The centre of any plan to manage Covid-19 should be extensive testing and tracing, he added.
"The Government made a big deal this week about hitting a million tests. But Denmark, which has just a million more people than Ireland, hit three million tests in the last week. So it's completely inadequate; it's clear the Government tried to do it on the cheap, and now we're going to pay the price for that."
Social Democrats TD Holly Cairns said a warning from Health Service Executive CEO Paul Reid that we do not have the ability to test as much as we need to is "incredibly worrying".
She said that this, along with "mixed messaging", has caused "so much unease".
"There's so much in the way of lack of clarity, people need to feel reassured that these new guidelines can be adhered to."
Sinn Féin TD Imelda Munster said the Government "had all summer" to get ready for mass testing and they did not do it.
She said both mass testing and a 24-hour turnaround time are needed. "We can pay for testing or we can pay for lockdown," she said.
Moving other areas to Level 3 'a possibility'
Separately, Leader of the Green Party Eamon Ryan said "it is a possibility" that other parts of the country could be moved to Level 3 restrictions in a bid to stop the spread of Covid-19.
Speaking on RTÉ's This Week, he said he hopes we can avoid that but we need to be careful.

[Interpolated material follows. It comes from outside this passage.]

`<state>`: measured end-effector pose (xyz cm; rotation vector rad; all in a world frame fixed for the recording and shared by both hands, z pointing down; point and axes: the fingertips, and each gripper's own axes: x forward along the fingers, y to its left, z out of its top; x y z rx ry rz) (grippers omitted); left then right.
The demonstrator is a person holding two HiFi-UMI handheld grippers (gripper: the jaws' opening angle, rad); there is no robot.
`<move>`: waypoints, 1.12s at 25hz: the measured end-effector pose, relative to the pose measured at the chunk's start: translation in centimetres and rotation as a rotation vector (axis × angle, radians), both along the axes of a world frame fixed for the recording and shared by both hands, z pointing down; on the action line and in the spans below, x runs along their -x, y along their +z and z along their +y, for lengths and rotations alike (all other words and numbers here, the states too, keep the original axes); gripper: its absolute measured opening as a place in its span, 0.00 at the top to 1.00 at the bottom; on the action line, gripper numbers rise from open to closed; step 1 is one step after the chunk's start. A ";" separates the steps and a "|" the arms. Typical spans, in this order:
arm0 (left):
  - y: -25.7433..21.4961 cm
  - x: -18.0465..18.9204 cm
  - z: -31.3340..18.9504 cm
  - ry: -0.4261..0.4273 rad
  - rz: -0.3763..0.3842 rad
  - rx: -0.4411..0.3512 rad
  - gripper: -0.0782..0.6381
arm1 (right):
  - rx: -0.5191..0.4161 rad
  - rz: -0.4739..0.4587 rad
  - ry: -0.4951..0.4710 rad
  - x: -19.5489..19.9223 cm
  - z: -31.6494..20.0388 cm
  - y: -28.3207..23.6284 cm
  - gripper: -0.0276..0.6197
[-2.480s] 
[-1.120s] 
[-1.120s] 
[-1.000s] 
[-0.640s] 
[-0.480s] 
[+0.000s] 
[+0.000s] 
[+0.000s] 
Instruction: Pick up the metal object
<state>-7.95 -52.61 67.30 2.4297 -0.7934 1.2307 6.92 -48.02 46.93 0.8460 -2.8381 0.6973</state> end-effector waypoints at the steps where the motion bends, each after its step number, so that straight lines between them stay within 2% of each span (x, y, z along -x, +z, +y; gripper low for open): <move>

This is "not just a Dublin issue," he said, calling on the rest of the country to increase their efforts.
"It's not easy, no one wants to be doing it," he said. "But that systematic approach which has been put in place now will help and is key to managing this whole thing."
Mr Ryan said testing capacity has increased, and it has been effective.
"There was a 25% increase last week compared to the previous week and the system was able to manage," he said. "There was about 15,000 tests a day, which is close to the capacity we have."
He said more could be done, and that is why the HealthService Executive is deploying additional staff, but in comparison to other jurisdictions "our system is holding up".
The best way of ensuring the testing system can continue to manage is to "stop the virus in its tracks," he added.
Mr Ryan said is not the fault of pubs and restaurants that restrictions had to be brought in, and everyone agrees that the hospitality industry has done "everything to try and protect their customers".
"But there is a problem," he said. "We now have the virus in our community. And it's not just as it was a number of months ago where you could identify it to a number of factories or other centres, it is out there in a fairly widespread basis."